WHAT THIS TASK INVOLVES ▸ Your reply should reproduce all the data below exactly while excluding the pictures.

------ DATA PROVIDED ------

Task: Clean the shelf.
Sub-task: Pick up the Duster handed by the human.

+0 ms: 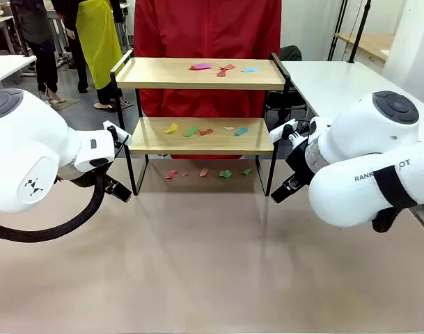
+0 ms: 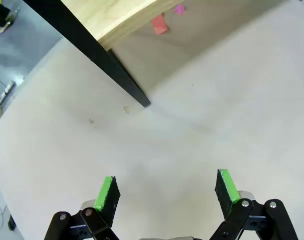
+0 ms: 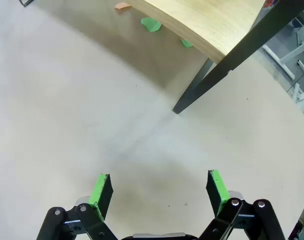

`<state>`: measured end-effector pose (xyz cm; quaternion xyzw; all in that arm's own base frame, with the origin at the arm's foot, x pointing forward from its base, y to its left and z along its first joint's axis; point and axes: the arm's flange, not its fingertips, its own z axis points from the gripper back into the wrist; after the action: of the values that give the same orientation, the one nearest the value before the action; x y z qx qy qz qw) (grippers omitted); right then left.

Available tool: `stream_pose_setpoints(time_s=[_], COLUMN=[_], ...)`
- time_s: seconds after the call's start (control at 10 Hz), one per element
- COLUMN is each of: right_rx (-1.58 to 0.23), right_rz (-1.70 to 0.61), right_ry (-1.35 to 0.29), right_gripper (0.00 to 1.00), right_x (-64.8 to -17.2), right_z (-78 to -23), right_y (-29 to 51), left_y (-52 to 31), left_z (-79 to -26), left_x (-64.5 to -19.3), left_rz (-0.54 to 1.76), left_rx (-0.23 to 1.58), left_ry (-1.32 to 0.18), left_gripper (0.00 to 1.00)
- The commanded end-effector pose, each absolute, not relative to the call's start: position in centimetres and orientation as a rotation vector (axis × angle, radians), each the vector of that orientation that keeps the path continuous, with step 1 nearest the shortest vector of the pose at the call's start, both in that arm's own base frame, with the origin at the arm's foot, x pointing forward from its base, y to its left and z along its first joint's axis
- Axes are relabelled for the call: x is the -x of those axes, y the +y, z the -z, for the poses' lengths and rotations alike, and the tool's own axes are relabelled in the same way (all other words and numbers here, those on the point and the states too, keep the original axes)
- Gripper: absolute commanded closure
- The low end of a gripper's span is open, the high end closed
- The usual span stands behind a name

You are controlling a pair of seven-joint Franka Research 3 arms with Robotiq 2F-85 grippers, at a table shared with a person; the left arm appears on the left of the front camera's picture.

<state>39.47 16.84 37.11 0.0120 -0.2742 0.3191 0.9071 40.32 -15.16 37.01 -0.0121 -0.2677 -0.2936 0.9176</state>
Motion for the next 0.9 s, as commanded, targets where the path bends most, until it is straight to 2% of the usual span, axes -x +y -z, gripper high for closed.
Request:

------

RESULT OF THIS EXERCISE ▸
Task: Clean the shelf.
Sub-task: Pick up the Duster handed by the human.

+0 ms: 
+0 ms: 
+0 ms: 

`<state>`: measured end-effector pose (xyz cm; quaternion xyzw; all in that arm's own base frame, with the origin at the arm's foot, x pointing forward from its base, y to its left and z along its first joint's axis; point and axes: the arm's flange, not its fingertips, its own z axis points from the gripper back into the wrist; after the action: of the values that give the same orientation, the one nearest the value before the action; x y z qx qy qz qw) (grippers omitted); right then left.

Available tool: `stream_pose_setpoints(time_s=[_], COLUMN=[_], ...)`
- time_s: seconds after the call's start (control at 10 Hz), one per element
- COLUMN is each of: right_rx (-1.58 to 0.23), right_rz (-1.70 to 0.61), right_ry (-1.35 to 0.29), right_gripper (0.00 to 1.00), right_x (-64.8 to -17.2), right_z (-78 to -23), right_y (-29 to 51), left_y (-52 to 31), left_z (-79 to -26), left_x (-64.5 to -19.3), left_rz (-0.54 to 1.76), left_rx (-0.23 to 1.58), left_ry (-1.32 to 0.18), left_gripper (0.00 to 1.00)
- The commanded end-effector pose, each absolute, not relative to the call's start: position in centimetres and orientation as a rotation vector (axis × angle, radians), each the vector of that orientation that keeps the path continuous, with step 1 nearest the shortest vector of the pose at the call's start, both in that arm's own base frame, with the origin at the arm's foot, x pointing forward from its base, y to its left and z along its first joint's axis
- Axes are relabelled for the call: x is the -x of those axes, y the +y, z the -z, for the poses' lengths and rotations alike, and the tool's own axes are relabelled in the same way (all other words and numbers here, those on the point and the states too, keep the original axes)
- Gripper: absolute commanded closure
- The low end of a gripper's span is open, the high end closed
- The usual span stands behind a name

You are controlling a pair of seven-joint Franka Research 3 arms with Robotiq 2F-85 grippers, at a table shared with a person; the left arm appears on the left of the front camera's picture.

<state>39.47 16.84 37.11 0.0120 -0.2742 0.3191 0.9071 40.32 -15.16 37.01 -0.0121 -0.2677 -0.2936 0.9176</state>
Motion for the next 0.9 s, as commanded, targets where the path bends most, until it is straight to 2% of the usual span, axes -x +y -z, gripper high for closed.
Request:

This finishes the answer to the exercise.